Sunday 21 January 2018

Will the new reporting guidelines for quantitative studies end the replication crisis

The narrative around the new reporting guidelines is very technocratic but the subtext is all about the much reported replication crisis. Back when I used to teach critical reading of psychology journal articles my approach was if something that should be in the report is missing that is because the authors are covering up a mistake. Hopefully the new guidelines will mean that authors will have to report the dodgy things they are doing, or they will be outright fraudulent. This can only be a good thing.

So lets get into some detail.

Preregistration
 An encouragement to preregister all psychology studies, but an acknowledgement it is only really happening in studies with a clinical application. This really does have to become routine across quantitative psychology.

Sampling

"Describe procedures for selecting participants, including...
• Percentage of sample approached that actually participated
• Whether self-selection into the study occurred (either by individuals or by units, such as schools or clinics)

• Settings and locations where data were collected as well as dates of data collection."
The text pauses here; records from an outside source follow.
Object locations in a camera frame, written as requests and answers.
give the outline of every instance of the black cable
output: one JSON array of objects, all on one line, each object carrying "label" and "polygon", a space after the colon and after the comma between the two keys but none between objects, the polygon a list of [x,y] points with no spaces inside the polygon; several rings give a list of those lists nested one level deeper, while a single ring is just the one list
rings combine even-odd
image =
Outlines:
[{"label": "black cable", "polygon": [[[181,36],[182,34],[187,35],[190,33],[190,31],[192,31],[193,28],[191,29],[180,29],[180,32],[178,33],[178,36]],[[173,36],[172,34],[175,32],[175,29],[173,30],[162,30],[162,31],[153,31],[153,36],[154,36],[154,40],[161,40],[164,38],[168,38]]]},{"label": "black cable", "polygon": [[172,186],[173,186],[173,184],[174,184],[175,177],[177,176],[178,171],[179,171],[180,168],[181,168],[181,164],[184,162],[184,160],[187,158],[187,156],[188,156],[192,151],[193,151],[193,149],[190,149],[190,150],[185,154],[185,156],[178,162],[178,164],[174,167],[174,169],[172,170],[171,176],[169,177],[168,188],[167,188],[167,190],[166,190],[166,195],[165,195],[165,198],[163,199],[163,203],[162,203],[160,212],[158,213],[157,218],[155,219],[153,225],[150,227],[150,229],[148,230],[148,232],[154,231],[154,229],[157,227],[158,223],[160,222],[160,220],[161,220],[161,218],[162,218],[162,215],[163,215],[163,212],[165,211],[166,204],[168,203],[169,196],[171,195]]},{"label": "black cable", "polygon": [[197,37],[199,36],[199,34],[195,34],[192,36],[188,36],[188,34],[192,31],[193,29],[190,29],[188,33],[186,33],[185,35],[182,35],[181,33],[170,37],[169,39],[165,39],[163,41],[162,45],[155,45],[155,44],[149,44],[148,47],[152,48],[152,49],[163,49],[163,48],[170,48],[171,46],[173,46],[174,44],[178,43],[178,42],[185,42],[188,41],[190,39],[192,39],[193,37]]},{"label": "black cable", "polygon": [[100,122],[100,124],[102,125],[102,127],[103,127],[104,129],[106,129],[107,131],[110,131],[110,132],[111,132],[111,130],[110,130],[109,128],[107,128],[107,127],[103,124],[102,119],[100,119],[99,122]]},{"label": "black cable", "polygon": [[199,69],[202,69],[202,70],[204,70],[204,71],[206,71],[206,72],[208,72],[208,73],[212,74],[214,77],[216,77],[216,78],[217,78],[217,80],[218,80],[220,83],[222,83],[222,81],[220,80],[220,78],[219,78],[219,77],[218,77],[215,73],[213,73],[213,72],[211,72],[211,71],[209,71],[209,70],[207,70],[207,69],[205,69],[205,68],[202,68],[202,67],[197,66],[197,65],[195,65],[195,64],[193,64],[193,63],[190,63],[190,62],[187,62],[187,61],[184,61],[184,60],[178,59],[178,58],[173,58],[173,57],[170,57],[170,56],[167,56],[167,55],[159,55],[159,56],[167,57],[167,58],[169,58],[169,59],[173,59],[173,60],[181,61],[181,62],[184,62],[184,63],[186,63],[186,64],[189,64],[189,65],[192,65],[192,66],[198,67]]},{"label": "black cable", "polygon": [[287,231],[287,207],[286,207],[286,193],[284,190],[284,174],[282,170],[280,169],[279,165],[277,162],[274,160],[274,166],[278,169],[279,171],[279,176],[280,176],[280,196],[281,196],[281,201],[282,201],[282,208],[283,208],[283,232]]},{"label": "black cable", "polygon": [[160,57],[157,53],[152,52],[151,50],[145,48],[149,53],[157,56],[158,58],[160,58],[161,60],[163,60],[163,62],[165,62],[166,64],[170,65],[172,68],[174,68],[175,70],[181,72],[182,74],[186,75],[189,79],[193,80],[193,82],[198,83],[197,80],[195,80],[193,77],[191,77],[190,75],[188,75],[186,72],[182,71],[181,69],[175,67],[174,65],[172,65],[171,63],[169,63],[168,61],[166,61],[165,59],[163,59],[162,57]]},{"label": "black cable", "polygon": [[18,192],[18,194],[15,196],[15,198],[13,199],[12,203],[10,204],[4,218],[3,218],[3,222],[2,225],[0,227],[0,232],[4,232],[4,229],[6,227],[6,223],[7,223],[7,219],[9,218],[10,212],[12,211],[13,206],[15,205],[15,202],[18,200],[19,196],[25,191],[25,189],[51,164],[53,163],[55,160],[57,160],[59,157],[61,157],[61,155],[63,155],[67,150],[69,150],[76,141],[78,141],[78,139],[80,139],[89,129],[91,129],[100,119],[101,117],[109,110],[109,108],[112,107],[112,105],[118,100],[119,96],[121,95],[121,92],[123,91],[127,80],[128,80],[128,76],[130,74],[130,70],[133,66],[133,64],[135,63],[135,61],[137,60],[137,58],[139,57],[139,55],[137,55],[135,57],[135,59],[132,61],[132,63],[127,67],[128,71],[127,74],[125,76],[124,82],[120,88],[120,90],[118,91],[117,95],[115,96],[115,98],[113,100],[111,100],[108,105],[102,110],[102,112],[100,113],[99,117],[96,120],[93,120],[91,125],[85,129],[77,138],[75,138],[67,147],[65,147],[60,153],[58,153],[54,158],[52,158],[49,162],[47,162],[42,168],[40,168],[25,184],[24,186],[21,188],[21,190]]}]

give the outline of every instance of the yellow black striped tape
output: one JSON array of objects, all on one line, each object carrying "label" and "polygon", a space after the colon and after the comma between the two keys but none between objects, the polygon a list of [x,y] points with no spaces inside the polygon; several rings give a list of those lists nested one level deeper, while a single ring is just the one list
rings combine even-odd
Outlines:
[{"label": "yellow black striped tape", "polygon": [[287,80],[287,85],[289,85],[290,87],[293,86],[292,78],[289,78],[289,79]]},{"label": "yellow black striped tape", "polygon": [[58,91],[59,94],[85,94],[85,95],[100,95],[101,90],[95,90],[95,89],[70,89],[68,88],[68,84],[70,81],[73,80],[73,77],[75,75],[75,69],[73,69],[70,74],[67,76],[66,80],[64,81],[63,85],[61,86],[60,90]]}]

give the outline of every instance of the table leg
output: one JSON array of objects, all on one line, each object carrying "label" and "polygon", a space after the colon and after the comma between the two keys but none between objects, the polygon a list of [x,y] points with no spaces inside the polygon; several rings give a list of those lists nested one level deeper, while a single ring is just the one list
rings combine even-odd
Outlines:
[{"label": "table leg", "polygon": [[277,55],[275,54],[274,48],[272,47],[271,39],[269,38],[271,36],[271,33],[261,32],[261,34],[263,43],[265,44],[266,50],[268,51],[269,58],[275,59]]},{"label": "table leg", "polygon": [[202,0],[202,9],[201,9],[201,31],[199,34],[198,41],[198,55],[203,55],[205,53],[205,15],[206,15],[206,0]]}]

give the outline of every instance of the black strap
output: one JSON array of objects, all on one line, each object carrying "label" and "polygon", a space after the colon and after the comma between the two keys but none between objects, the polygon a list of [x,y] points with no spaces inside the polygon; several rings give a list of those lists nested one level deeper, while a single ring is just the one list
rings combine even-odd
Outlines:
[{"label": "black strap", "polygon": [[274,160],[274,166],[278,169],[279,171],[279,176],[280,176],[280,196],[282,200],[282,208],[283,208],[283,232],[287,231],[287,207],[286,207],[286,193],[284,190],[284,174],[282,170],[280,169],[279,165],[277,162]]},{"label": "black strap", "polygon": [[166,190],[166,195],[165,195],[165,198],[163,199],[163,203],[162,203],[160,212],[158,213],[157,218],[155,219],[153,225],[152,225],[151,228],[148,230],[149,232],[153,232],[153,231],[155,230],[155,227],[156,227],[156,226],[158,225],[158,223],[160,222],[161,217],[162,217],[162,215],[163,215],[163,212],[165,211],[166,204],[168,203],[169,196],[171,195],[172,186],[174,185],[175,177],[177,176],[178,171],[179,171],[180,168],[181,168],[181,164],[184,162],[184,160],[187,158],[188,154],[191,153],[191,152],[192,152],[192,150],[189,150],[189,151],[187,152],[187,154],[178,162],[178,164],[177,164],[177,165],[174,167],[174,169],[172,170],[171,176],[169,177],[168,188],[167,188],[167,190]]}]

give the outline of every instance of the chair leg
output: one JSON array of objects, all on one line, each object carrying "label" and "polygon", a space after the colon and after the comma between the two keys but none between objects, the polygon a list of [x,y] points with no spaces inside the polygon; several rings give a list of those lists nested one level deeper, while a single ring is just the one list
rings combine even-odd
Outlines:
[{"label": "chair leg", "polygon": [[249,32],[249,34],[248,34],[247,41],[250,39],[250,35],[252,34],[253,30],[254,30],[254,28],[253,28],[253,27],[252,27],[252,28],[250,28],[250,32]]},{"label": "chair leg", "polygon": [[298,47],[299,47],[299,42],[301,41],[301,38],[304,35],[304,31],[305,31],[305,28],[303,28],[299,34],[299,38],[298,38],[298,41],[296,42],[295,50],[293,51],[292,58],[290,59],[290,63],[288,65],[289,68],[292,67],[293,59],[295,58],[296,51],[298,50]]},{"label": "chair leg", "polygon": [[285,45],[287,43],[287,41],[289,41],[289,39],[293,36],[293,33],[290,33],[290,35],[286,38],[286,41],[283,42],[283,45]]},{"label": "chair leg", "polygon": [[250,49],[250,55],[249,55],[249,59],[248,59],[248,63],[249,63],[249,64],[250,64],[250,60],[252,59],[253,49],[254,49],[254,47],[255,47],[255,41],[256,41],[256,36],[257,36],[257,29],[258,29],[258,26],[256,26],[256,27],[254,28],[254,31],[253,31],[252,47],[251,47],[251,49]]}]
The idea of recording the number of potential participants approached is good, will give some information about possible volunteer bias. Self selection is another way that the characteristics of the participants can be problematic.
The requirement for date and location seems to be an attempt to deal with fraudulent data collection, follow this link for a recent example. 

Measuring instruments


"Define all primary and secondary measures and covariates, including measures collected but not included in this report."
After several failures to replicate 'power posing' findings one of the original authors made the claim that there were a whole bunch of measures that were not reported. That was always poor practice but these reporting conventions make sure that things are reported accurately, or the author(s) deliberately mislead.
Masking



"Report whether participants, those administering the experimental manipulations, and those assessing the outcomes were aware of condition assignments.
If masking took place, provide statement regarding how it was accomplished and if and how the success of masking was evaluated."
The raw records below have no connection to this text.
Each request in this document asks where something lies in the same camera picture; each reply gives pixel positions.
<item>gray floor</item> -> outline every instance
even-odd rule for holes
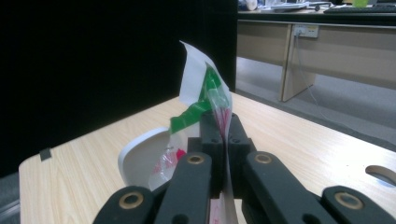
[[[20,180],[15,173],[0,178],[0,223],[20,222]]]
[[[282,103],[277,100],[280,74],[280,66],[238,58],[236,92],[396,151],[395,90],[317,76],[311,92]]]

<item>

Everyone knows it is best that the person talking to the participant doesn't know the hypothesis and conditions, and if there is any chance of human error in scoring it is better that the scorer doesn't as well. But that is difficult to achieve and makes doing psychology experiments more expensive.
  
Analytical strategy

This works best if these are registered in advance.
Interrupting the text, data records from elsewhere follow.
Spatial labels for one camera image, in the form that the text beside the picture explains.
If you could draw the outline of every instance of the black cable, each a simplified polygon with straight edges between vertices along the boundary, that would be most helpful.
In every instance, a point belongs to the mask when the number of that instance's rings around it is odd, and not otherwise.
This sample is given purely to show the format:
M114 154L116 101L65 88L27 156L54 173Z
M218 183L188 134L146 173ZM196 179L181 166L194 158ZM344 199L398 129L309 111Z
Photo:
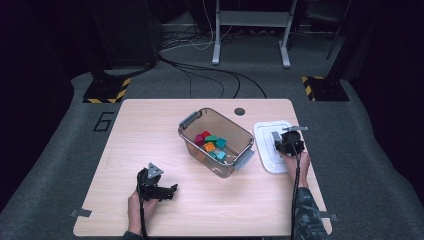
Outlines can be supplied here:
M191 64L185 64L185 63L177 63L177 62L173 62L173 61L167 60L167 59L163 58L160 55L158 56L158 59L160 61L165 62L165 63L168 63L168 64L170 64L172 66L180 66L180 67L184 67L184 68L187 68L187 69L190 69L190 70L208 70L208 71L216 71L216 72L222 72L222 73L226 73L226 74L232 75L239 82L239 86L238 86L237 92L236 92L236 94L234 95L233 98L236 98L236 96L237 96L237 94L238 94L238 92L240 90L240 79L237 76L246 78L247 80L251 81L253 84L255 84L259 88L259 90L262 92L264 98L267 98L265 91L262 89L262 87L256 81L254 81L253 79L251 79L251 78L249 78L249 77L247 77L245 75L242 75L240 73L231 72L231 71L228 71L228 70L216 69L216 68L201 67L201 66L196 66L196 65L191 65Z
M296 154L296 177L294 180L294 189L293 189L293 197L292 197L292 219L291 219L291 239L294 239L294 226L295 226L295 215L296 215L296 201L297 201L297 190L299 188L299 177L300 177L300 157L302 153L297 153L296 148L293 144L293 142L290 142L292 144L293 150Z
M143 234L144 240L149 240L149 236L147 236L147 230L146 230L146 222L144 221L144 197L141 196L140 186L137 182L137 192L138 192L138 199L140 202L140 222L141 222L141 233Z

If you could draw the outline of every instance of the power cord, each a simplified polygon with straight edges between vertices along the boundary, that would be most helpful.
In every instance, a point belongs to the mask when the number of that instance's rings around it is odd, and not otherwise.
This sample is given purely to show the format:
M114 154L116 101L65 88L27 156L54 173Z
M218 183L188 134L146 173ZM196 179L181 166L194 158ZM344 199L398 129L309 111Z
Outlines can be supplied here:
M241 83L240 83L239 77L243 77L243 78L251 81L253 84L255 84L259 88L259 90L262 92L264 98L267 98L265 91L262 89L262 87L256 81L254 81L253 79L251 79L251 78L249 78L245 75L242 75L240 73L231 72L231 71L222 70L222 69L217 69L217 68L201 67L201 66L196 66L196 65L191 65L191 64L178 63L178 62L174 62L174 61L165 59L160 55L158 56L158 59L160 61L164 62L164 63L167 63L167 64L173 66L173 67L179 68L180 70L181 69L188 69L188 70L199 70L199 71L214 71L214 72L226 73L226 74L233 76L235 79L237 79L237 82L238 82L237 91L234 94L233 98L236 98L238 92L240 91Z

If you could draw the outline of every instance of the cable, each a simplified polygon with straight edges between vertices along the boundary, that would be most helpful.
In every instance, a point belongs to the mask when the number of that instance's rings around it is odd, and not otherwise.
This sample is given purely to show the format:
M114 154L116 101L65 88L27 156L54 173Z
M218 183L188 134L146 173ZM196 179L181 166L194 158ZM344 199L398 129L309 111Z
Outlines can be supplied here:
M267 98L265 91L262 89L262 87L256 81L254 81L253 79L251 79L251 78L249 78L249 77L247 77L245 75L242 75L240 73L231 72L231 71L228 71L228 70L217 69L217 68L208 68L208 67L201 67L201 66L196 66L196 65L191 65L191 64L185 64L185 63L177 63L177 62L173 62L173 61L167 60L167 59L163 58L160 55L158 56L158 59L161 60L162 62L165 62L167 64L170 64L171 66L179 66L179 67L187 68L187 69L190 69L190 70L216 71L216 72L222 72L222 73L226 73L226 74L232 75L234 78L237 79L238 84L239 84L238 85L237 92L234 94L233 98L236 98L238 92L240 91L240 85L241 84L240 84L240 79L238 78L238 76L243 77L243 78L246 78L247 80L251 81L253 84L255 84L259 88L259 90L262 92L264 98Z
M296 148L293 144L293 142L291 142L291 145L294 149L294 152L296 153L296 177L294 180L294 189L293 189L293 197L292 197L292 212L291 212L291 239L294 239L294 225L295 225L295 217L296 217L296 201L297 201L297 190L299 188L299 177L300 177L300 157L302 155L302 153L297 153Z

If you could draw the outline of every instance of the dark background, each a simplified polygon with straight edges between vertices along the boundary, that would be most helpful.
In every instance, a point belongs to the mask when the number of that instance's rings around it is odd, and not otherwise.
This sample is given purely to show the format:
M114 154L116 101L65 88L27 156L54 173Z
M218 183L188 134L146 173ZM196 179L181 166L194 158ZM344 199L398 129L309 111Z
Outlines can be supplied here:
M171 10L174 13L200 7L196 1L180 2L184 7L170 2L151 5L152 11L156 7L156 13L162 12L159 20L167 21L164 14L167 8L175 10ZM68 4L64 0L6 0L0 4L1 209L66 113L73 97L70 81L88 72L93 61L104 69L113 67L93 12L83 0L72 4L84 25L83 41L95 59L90 63L81 53L81 39L75 38L75 29L69 25ZM354 1L344 33L349 44L342 47L332 69L339 76L353 68L355 74L348 80L368 111L377 141L394 167L412 183L421 202L424 201L420 186L424 170L424 153L420 151L424 135L420 118L424 115L421 79L424 30L420 27L424 20L423 7L421 1ZM369 32L369 41L365 41ZM362 41L367 43L366 47L361 45L362 51L358 51ZM352 61L359 63L352 67Z

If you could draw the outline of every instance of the gray carpet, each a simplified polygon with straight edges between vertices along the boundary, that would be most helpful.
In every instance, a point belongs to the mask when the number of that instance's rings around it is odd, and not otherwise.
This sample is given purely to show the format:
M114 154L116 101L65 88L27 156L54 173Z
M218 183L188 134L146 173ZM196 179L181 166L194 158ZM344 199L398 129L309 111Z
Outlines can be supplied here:
M161 55L243 74L260 85L268 98L293 102L300 124L309 128L303 136L327 209L340 218L333 222L333 239L423 239L423 206L375 141L367 113L349 82L342 80L349 102L310 102L305 94L301 76L326 75L342 40L332 58L325 60L328 39L297 37L289 52L290 69L282 67L278 40L262 36L224 43L217 67L211 65L212 46L181 47ZM132 78L124 99L232 98L237 91L237 80L228 74L196 74L207 78L190 75L190 80L159 61ZM242 77L240 81L237 98L264 97L252 81ZM82 103L90 82L89 74L73 79L75 95L66 116L0 215L0 239L78 239L72 232L76 219L69 214L83 204L111 127L106 132L93 129L103 112L113 112L104 117L113 125L121 105Z
Describe the analytic strategy for inferential statistics and protection against experiment-wise error for
Primary hypotheses
Secondary hypotheses
Exploratory hypotheses 


One thing that I suspect happens too often is people pretending exploratory hypotheses were the hypothesis they were always looking for. 

Participant Flow
Careful accounting of why any data was dropped, and keeping all the original data so others can look at it, both are necessary.

There is a lot more detail, but these are the things that seem to be important additions. It will be 2-3 years before the impact of this is felt, hopefully it is a step in the right direction.